I swear she didn't tell us we were having a test. And all I can remember is that the answers are supposed to be long, doctor-type words. Words that I can't even pronounce.

Thank God for Chlorophyll.

I write my name at the top and look over at Chlorophyll's test. She's writing fast, like she knows the answers. She's got her hand over her paper.

I wait, but she doesn't move it.

I try to see over the shoulders of the people in front of me. No go. The blanks are too small, everybody's writing small; I can't see that far.

“Everyone needs to keep his eyes on his own paper,” calls Ms. Keller from her desk.

I act like I'm working for a few minutes. Till Ms. Keller gets busy with something else.

“Psst,” I hiss in Chlorophyll's direction. When she looks over I make a big show of moving my own hand off my own paper. So she'll get the idea.

But she just raises one eyebrow. Her hand stays right where it is.

I move my hand again, in case she didn't understand. On the paper. Off the paper.

“No,” mouths Chlorophyll, glaring now.

I knew it. “Bite me,” I mouth back.

She ignores me and goes back to her test. Her covered-up test.

Great. I'm screwed. I do
not
know this. Nobody knows this, except biology teachers. And Chlorophyll.
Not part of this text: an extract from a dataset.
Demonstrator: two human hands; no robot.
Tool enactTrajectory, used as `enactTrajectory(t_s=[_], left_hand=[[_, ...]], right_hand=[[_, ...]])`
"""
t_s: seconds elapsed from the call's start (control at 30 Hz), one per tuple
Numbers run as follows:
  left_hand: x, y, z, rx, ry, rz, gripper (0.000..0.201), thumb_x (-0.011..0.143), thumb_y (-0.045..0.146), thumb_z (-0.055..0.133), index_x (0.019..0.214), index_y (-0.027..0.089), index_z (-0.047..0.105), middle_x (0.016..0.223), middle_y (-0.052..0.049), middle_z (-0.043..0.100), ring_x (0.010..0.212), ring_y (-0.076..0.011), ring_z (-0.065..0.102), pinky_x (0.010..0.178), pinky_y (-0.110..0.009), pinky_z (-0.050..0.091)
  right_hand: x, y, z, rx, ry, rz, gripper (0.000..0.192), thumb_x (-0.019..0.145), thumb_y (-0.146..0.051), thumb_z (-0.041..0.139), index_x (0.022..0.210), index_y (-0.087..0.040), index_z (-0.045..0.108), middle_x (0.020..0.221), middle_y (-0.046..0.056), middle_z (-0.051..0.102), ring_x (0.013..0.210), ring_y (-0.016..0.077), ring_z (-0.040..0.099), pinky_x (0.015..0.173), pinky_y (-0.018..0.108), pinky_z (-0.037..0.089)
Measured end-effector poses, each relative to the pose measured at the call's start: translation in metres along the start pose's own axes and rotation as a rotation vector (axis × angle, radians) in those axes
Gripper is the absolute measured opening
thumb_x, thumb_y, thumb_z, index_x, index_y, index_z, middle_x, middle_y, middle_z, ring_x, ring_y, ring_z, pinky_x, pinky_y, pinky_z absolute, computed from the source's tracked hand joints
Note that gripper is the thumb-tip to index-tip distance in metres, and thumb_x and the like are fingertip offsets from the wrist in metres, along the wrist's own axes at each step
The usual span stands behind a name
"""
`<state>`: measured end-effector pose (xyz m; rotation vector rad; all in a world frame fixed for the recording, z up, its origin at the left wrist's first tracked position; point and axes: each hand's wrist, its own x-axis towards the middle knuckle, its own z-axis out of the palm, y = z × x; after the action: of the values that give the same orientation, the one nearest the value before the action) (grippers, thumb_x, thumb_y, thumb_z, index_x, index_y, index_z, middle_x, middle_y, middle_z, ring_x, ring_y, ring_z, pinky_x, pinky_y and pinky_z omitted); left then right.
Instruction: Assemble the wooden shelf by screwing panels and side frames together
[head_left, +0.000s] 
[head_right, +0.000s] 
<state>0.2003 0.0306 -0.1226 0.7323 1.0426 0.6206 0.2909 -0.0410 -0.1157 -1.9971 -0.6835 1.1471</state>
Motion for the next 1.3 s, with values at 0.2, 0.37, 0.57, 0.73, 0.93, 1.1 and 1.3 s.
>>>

I eye the test again. I'm trying to remember anything, just one muscle, even. Surely one thing stuck in my head from class. Just one thing—how can I not remember even one thing?

And then it comes. The one thing.

Gluteus maximus. The butt.

Maybe I remember because it's funny. For whatever reason, there it is, in my head. Gluteus maximus.

I start to write it down. Out of the whole stinking morning, this is what I'll have to show. Two stinking words.

I'm trying to sound it out so I don't get counted off for spelling, and I'm saying it to myself: Gluteus, gluteus, gluteus. It sounds familiar.